- **TO DO**: Could you repeat exactly the lines below, from the line containing "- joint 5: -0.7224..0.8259" through the last one, both included, while leaving out any pictures?

______

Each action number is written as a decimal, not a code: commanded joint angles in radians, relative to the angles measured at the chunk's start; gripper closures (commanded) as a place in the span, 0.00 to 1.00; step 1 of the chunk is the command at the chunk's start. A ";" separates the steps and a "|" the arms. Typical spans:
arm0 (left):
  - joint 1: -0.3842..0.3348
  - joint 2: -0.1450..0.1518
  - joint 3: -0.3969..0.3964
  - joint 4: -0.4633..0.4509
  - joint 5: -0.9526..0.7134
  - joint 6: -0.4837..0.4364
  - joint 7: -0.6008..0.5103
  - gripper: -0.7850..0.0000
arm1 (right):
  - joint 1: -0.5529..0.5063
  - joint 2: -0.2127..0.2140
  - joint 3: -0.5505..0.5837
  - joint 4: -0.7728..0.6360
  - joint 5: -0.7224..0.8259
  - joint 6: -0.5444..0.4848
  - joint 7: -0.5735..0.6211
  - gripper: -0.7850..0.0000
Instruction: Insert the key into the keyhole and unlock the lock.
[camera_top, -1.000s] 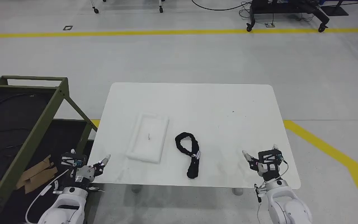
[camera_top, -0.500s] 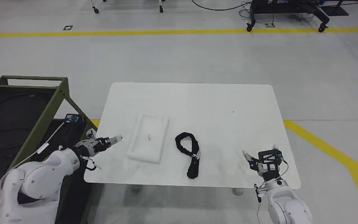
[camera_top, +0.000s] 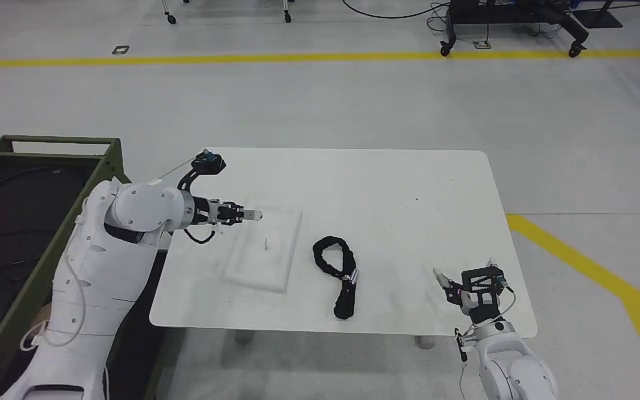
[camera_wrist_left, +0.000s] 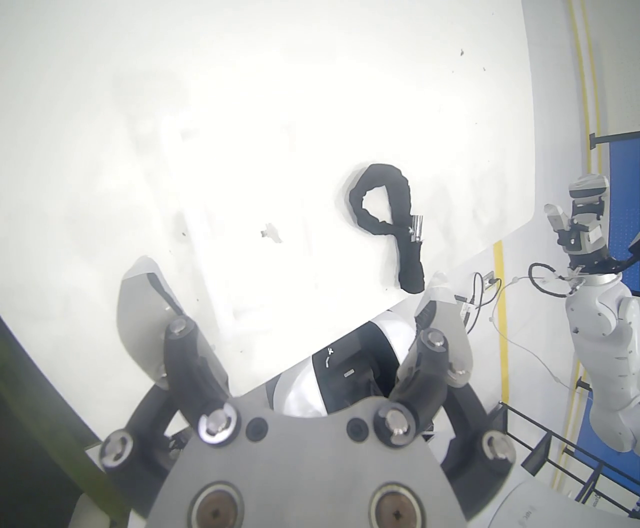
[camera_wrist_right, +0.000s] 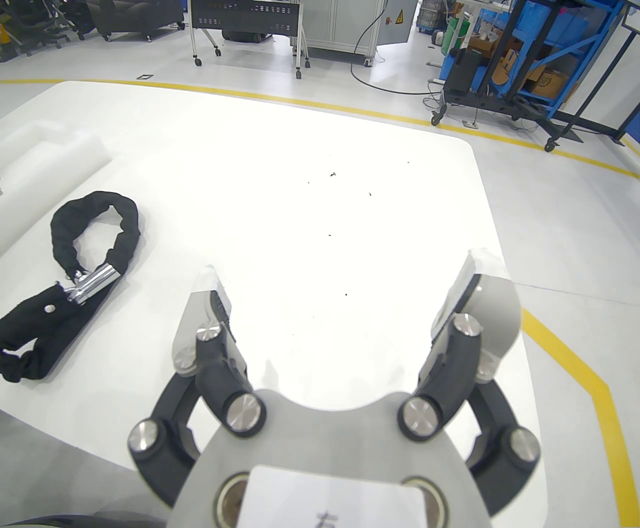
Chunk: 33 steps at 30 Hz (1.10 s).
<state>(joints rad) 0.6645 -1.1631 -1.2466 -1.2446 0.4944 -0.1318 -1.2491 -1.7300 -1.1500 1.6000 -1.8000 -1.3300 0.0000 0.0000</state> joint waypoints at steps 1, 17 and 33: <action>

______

- **WRITTEN SOLUTION**:
  - joint 5: -0.7224..0.8259
  - joint 6: -0.5444..0.4848
  - joint 7: -0.5735..0.6211
  - gripper: -0.7850..0.0000
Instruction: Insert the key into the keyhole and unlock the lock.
[camera_top, -1.000s] 
[camera_top, -0.500s] 
[camera_top, +0.000s] 
[camera_wrist_left, +0.000s] 
[camera_wrist_right, +0.000s] 
Chunk: 33 steps at 30 Hz (1.10 s).
<state>(joints rad) 0.6645 -1.1631 -1.2466 -1.2446 0.4944 -0.1318 -1.2491 -1.7300 -1.1500 1.6000 -1.8000 -1.3300 0.0000 0.0000</state> joint waypoints at steps 1, 17 and 33: <action>

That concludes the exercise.